> _What you are asked to do_
Keep the pictures out while you transcribe the listing below exactly.

> _Source material_
::::::::::
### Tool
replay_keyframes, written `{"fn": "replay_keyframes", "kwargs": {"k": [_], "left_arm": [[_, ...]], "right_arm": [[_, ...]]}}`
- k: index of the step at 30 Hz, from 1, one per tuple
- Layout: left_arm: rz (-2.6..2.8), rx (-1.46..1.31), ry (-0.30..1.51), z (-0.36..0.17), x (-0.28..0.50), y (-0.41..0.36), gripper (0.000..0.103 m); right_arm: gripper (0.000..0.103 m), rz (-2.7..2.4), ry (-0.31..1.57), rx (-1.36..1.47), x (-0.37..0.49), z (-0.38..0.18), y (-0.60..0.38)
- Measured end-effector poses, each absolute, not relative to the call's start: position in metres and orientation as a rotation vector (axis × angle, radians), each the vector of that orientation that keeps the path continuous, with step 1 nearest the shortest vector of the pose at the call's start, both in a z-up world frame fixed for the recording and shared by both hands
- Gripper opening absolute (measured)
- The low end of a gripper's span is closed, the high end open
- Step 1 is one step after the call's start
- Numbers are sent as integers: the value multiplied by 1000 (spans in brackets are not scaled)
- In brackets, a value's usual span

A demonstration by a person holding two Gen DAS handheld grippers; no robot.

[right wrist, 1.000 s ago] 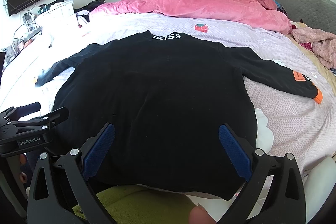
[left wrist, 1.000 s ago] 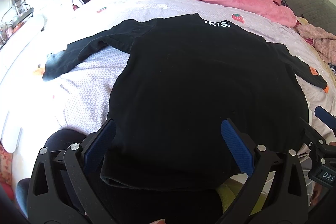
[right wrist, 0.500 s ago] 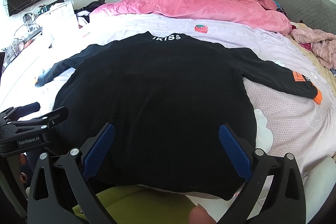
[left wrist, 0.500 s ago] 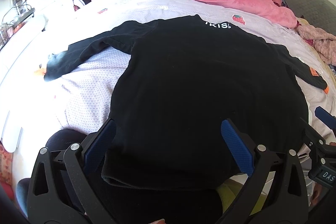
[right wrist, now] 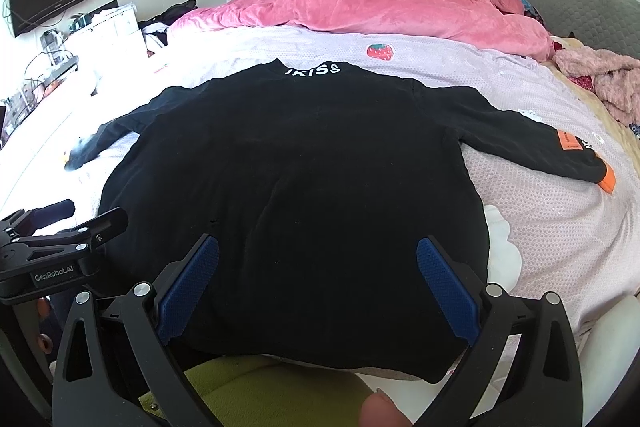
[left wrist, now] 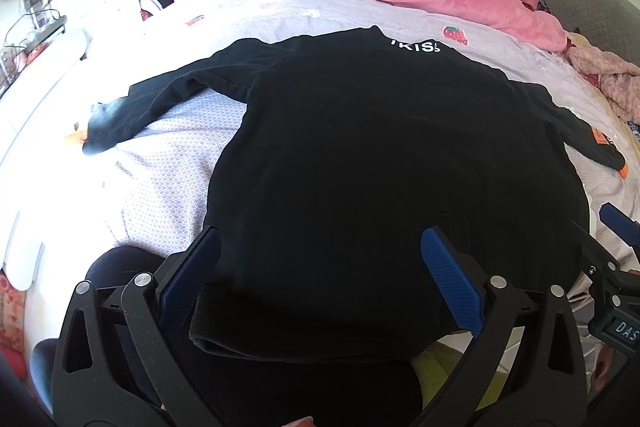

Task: Fold small clothes

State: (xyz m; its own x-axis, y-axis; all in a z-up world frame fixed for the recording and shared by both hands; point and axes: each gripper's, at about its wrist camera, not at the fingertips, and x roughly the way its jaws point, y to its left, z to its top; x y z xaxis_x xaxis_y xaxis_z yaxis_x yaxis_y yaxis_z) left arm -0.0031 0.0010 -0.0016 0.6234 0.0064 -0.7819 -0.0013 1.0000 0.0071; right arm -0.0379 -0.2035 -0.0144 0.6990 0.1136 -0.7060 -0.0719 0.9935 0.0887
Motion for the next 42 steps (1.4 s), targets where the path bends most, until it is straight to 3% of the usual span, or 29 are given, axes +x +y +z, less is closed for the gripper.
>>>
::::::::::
> _Answer box_
### Tool
replay_keyframes, written `{"fn": "replay_keyframes", "kwargs": {"k": [_], "left_arm": [[_, ...]], "right_arm": [[_, ...]]}}`
- k: index of the step at 30 Hz, from 1, one per tuple
- Layout: left_arm: rz (-2.6..2.8), rx (-1.46..1.31), ry (-0.30..1.51), z (-0.36..0.17), x (-0.28..0.50), y (-0.41..0.36), gripper (0.000..0.103 m); right_arm: gripper (0.000..0.103 m), rz (-2.7..2.4), ry (-0.31..1.57), rx (-1.36..1.47), x (-0.37..0.49), z (-0.38..0.18), y (-0.60..0.38)
- Measured end-effector poses, each absolute, not relative to the call's start: position in metres and orientation as a rotation vector (axis × angle, radians), each the vector of that orientation that keeps the path continuous, with step 1 nearest the shortest vector of the pose at the call's start, both in a z-up world frame fixed for the recording and shared by both hands
- Gripper opening absolute (measured)
- The low end of a gripper's span is closed, the high end open
- Step 1 is one step after the call's start
- Numbers are sent as integers: the value multiplied by 1000 (spans in brackets are not scaled)
- In brackets, a value's usual span

A demonstration by a person holding two Gen DAS handheld grippers; no robot.

[right wrist, 1.000 s ago] 
[left wrist, 1.000 s ago] 
[right wrist, 0.500 s ago] 
[left wrist, 0.500 s ago] 
[right wrist, now] 
[left wrist, now] 

Task: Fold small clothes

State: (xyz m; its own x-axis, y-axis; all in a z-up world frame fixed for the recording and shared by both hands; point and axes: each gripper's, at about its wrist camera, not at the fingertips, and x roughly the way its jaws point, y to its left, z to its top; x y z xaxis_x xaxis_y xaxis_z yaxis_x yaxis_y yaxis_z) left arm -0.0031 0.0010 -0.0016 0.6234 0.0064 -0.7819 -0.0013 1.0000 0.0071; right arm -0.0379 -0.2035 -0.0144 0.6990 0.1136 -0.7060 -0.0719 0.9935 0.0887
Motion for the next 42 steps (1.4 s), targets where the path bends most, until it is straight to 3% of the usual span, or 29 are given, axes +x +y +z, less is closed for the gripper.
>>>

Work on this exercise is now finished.